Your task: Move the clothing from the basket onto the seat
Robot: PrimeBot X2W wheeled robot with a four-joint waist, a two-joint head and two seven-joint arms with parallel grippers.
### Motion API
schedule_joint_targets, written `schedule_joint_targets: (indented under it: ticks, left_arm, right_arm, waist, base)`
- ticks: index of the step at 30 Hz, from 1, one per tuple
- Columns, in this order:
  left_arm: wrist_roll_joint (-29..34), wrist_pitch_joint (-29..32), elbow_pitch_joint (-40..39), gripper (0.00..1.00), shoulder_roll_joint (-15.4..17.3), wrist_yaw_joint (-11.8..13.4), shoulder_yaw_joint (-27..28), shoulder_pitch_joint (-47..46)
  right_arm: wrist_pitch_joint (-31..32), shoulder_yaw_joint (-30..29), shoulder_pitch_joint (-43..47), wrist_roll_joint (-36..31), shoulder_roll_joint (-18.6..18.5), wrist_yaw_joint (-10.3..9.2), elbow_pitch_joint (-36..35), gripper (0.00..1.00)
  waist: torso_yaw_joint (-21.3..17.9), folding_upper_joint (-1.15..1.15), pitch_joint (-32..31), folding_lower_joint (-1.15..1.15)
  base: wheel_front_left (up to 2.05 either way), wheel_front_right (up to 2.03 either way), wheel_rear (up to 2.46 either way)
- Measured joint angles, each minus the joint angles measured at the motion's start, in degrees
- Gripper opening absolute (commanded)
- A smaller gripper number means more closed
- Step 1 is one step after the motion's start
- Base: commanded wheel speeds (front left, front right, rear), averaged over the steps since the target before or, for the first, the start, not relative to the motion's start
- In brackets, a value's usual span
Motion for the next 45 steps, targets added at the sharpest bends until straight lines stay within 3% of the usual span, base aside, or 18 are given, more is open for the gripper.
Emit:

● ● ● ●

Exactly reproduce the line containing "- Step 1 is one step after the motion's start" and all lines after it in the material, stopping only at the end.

#### Response:
- Step 1 is one step after the motion's start
- Base: commanded wheel speeds (front left, front right, rear), averaged over the steps since the target before or, for the first, the start, not relative to the motion's start
- In brackets, a value's usual span
Motion for the next 45 steps, targets added at the sharpest bends until straight lines stay within 3% of the usual span, base aside, or 18 are given, more is open for the gripper.
Emit:

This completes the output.